How to Deal with Toxic Relationships?
"Gaslighting" has been named word of the year for 2022 by Merriam-Webster. This term describes one of the key mental tricks that toxic people love to use.
It's a hard feeling when someone you’ve always trusted and believed in turns out to be someone who causes you emotional and mental stress. That's what happens in “toxic” relationships.
These types of relationships come in many different shapes and forms, and one person always gets the short end of the stick.
It's always a good idea to arm yourself with the needed knowledge to understand what toxic relationships are, how they happen, what you can do to protect yourself, and how to avoid them in the future.
Let's see what the best days for dealing with toxic relationships are:
1. Set Boundaries:
Setting boundaries is all about understanding your wants and needs. When you are very clear about what you expect from people around you, it's less likely that they will try to jerk you around and take advantage of you.
For example, if you're in a relationship with your partner, and this partner only takes and refuses to give, you can try a couple of things:
- Let them know. If they refuse to acknowledge your feelings, you know you're dealing with a toxic relationship, and it's better to leave.

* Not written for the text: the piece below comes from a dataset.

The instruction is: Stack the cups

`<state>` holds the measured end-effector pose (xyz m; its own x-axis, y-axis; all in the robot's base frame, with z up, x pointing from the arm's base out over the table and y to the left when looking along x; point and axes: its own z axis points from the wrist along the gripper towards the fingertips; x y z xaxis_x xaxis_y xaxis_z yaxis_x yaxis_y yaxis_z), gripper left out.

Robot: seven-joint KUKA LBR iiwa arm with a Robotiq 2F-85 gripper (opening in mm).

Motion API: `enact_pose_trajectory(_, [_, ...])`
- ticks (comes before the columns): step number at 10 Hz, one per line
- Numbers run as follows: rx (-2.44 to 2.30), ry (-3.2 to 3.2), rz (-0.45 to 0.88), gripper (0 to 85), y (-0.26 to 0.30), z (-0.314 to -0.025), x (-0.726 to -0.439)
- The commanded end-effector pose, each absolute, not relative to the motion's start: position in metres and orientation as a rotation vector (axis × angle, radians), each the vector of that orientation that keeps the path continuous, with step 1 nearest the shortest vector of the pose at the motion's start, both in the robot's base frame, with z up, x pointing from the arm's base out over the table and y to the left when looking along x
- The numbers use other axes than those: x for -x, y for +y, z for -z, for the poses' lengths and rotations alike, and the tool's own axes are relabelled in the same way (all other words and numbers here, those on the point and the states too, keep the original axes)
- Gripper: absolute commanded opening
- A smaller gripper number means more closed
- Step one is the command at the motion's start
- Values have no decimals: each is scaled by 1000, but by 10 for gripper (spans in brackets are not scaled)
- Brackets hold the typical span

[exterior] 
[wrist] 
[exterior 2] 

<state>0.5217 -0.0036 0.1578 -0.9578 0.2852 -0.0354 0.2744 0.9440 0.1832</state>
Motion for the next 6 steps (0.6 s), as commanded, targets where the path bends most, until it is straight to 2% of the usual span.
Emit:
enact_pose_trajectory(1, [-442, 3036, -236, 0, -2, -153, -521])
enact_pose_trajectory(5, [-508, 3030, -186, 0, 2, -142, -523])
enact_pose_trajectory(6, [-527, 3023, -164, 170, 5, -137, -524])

- Don't run up the stairs. Maybe your relationship takes time. It's better to move at a pace similar to theirs. This keeps both you and them honest.
- If all else fails, go no contact and don't look back.
Granted, many of these options might not immediately pop up because you're so used to bending over backward for them. This is another key issue that requires your attention.
Issues with setting boundaries stem from a lack of self-confidence and self-esteem, two weaknesses that toxic people love to prey upon. Once your sense of self is in good shape, toxic people will never overstep your boundaries and abuse you.
2. Understand The Toxic Relationship:
Many toxic relationships actually appear quite functional. In fact, a lot of married people live with each other for decades, even when they know deep down that they are unsatisfied with their relationship.
Knowing the difference between “good enough” and “great” can be another factor that helps you deduce whether you're with a toxic person or not.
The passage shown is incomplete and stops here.